- TASK TO COMPLETE:
Scanning the entries below, copy every line that contains the word "monitor".

- DATA FOR THIS TASK:

"""

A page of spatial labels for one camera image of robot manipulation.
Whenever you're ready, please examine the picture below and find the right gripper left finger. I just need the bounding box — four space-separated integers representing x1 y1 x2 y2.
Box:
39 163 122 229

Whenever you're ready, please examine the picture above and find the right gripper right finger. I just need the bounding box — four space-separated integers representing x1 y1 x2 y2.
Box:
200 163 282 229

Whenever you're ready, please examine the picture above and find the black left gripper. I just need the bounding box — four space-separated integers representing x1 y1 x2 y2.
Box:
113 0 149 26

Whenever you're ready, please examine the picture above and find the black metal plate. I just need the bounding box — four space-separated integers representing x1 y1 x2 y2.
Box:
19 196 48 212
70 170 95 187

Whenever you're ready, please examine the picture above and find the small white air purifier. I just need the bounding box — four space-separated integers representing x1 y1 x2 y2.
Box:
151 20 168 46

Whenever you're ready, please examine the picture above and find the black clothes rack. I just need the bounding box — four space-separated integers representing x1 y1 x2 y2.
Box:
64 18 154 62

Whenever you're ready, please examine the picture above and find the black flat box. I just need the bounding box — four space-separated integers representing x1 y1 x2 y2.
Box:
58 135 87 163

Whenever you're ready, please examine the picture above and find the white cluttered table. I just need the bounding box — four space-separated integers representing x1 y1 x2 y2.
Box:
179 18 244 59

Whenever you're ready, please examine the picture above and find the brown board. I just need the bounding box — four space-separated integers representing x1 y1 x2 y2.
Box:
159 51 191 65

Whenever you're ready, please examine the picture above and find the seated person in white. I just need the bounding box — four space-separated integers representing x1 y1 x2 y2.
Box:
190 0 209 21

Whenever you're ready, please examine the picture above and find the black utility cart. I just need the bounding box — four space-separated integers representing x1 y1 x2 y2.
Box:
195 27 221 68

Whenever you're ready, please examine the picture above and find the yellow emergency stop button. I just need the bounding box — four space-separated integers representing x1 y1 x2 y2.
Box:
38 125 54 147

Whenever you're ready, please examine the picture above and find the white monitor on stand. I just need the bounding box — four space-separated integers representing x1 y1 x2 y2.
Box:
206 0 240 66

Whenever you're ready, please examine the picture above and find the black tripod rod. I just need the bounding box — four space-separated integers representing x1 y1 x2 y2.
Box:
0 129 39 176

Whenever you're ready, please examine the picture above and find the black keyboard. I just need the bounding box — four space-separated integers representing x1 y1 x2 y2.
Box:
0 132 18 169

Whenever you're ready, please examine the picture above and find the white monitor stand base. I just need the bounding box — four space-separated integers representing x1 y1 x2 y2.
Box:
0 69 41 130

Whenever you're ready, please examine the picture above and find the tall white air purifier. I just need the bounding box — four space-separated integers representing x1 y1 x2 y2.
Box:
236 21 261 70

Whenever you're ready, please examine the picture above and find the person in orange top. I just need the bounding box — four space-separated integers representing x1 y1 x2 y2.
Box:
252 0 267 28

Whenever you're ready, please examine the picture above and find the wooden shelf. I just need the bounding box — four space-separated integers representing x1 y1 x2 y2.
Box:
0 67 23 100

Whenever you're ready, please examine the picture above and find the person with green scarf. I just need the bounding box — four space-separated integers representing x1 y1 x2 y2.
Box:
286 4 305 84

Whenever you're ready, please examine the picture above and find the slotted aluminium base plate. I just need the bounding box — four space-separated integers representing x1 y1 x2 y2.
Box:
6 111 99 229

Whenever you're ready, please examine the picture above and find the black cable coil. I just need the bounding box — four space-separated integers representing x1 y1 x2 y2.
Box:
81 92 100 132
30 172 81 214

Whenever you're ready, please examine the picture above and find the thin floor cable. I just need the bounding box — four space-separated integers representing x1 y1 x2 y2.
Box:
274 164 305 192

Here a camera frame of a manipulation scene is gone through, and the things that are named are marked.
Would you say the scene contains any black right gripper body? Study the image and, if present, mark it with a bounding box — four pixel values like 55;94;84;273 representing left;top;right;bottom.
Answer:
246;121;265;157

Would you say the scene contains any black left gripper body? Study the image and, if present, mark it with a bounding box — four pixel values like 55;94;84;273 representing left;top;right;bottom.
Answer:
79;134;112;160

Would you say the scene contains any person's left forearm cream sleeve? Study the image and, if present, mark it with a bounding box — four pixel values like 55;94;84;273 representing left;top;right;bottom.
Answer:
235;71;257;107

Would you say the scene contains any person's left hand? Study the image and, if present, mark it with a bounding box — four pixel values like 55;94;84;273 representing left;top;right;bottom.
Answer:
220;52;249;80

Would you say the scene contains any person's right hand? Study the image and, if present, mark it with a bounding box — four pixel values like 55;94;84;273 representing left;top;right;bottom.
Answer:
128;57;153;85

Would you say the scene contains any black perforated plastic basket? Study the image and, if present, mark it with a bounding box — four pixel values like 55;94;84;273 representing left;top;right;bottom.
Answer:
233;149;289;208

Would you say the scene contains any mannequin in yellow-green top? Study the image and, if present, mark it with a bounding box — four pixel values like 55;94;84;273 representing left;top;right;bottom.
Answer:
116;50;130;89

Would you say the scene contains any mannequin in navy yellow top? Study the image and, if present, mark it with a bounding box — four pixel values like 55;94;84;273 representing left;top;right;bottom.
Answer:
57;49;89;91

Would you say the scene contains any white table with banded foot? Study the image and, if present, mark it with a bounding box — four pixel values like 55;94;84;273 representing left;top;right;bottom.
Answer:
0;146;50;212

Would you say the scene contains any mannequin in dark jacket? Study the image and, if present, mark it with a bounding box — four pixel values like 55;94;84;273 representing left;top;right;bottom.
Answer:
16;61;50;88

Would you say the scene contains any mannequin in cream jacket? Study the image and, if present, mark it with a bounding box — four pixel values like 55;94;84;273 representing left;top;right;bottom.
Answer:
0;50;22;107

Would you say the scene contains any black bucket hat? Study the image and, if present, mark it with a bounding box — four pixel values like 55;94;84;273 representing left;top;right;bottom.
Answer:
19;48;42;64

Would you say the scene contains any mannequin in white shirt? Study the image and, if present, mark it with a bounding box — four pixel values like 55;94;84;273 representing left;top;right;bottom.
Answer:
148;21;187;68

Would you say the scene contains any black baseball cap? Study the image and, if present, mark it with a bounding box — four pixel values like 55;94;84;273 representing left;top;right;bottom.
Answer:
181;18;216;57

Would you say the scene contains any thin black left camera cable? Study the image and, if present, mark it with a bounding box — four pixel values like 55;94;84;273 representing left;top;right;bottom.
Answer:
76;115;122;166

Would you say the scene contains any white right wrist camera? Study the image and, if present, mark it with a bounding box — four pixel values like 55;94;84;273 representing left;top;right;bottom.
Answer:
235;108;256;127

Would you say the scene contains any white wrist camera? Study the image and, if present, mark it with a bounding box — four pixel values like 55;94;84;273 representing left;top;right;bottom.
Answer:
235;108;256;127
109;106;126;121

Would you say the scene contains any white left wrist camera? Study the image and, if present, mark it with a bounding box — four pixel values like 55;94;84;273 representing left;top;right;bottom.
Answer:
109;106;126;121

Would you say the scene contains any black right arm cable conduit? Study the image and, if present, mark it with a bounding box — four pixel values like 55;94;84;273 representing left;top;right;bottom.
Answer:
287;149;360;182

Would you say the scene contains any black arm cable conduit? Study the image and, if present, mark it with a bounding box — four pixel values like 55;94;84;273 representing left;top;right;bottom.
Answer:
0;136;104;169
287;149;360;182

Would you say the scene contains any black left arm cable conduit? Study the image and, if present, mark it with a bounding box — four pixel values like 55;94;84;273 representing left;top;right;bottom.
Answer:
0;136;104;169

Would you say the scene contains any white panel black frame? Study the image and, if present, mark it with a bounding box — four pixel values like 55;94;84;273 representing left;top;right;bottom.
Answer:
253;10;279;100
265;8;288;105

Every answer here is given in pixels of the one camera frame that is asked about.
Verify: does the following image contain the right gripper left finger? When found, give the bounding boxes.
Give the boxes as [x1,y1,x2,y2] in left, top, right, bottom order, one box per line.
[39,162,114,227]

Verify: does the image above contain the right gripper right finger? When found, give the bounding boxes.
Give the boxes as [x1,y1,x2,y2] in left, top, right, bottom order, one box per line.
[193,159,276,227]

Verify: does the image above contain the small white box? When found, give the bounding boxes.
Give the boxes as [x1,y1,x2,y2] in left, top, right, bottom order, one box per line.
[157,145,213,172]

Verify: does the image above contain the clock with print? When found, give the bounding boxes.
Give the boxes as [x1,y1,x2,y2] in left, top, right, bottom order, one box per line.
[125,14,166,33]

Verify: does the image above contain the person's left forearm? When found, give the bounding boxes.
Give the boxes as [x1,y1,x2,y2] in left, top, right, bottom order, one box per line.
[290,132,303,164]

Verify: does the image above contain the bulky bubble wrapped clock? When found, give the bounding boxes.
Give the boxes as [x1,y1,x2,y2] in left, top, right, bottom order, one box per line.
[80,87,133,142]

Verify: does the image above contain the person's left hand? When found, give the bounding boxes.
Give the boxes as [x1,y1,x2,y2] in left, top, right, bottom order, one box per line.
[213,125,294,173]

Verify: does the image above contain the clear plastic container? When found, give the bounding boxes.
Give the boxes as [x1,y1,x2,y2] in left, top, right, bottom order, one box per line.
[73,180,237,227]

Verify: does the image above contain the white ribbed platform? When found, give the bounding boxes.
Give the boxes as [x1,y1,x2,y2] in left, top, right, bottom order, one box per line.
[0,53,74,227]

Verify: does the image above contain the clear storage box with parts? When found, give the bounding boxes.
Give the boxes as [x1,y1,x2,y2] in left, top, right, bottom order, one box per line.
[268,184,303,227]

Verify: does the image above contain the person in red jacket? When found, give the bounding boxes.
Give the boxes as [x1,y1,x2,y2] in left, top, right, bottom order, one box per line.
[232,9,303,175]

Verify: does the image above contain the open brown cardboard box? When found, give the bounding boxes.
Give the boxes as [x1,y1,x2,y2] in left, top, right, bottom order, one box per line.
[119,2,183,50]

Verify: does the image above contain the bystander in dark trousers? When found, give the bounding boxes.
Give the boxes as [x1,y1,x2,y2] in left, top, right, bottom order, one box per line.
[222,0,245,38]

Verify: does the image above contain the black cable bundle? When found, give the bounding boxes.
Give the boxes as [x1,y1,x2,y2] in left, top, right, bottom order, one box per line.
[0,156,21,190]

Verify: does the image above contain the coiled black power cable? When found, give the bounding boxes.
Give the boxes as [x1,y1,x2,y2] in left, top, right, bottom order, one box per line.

"""

- EXPECTED OUTPUT:
Whenever you're ready, please examine the picture above and find the white monitor on stand. I just need the bounding box — four space-separated integers representing x1 y1 x2 y2.
Whenever you're ready, please examine the picture above and find the white monitor stand base. I just need the bounding box — four space-separated integers representing x1 y1 x2 y2.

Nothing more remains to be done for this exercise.